WHAT IS REQUIRED
Tally the lines in the material below that hold the string "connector" and report the tally alone.
* * * * *
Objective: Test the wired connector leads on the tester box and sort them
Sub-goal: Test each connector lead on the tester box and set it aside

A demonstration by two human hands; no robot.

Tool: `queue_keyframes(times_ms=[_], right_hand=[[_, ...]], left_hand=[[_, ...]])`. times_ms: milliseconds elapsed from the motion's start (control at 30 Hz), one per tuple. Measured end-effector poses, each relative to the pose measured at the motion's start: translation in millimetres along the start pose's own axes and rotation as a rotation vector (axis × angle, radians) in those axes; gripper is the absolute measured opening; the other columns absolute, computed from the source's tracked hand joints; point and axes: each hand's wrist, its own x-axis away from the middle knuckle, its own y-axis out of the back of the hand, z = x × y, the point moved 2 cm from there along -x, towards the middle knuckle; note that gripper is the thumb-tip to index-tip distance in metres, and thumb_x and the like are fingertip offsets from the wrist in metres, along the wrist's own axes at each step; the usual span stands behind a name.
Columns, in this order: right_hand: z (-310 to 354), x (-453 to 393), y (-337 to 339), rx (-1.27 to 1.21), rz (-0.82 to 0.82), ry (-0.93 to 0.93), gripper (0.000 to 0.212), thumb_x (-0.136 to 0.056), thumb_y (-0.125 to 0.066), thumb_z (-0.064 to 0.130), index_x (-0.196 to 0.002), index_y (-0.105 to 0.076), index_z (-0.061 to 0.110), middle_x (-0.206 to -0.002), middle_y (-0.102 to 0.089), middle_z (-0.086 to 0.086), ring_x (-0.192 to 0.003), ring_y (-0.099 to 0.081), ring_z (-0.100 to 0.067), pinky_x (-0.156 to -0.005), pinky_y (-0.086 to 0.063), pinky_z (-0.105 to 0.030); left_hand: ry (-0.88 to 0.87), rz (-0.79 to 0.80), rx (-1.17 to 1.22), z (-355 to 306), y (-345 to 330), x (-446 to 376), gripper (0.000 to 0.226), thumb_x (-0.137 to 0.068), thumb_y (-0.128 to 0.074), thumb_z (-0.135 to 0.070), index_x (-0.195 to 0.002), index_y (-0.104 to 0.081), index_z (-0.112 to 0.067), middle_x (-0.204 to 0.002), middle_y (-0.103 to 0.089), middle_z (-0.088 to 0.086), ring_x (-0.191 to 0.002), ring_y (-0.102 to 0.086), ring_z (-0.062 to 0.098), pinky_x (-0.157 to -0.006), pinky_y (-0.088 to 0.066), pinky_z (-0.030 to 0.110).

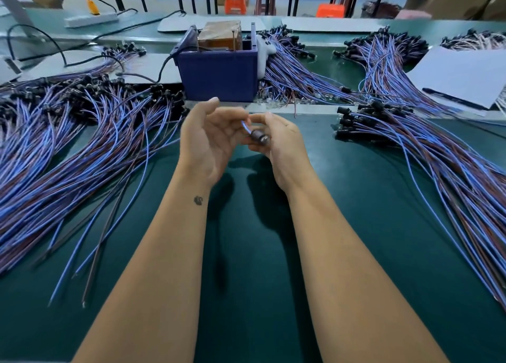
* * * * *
REPLY
2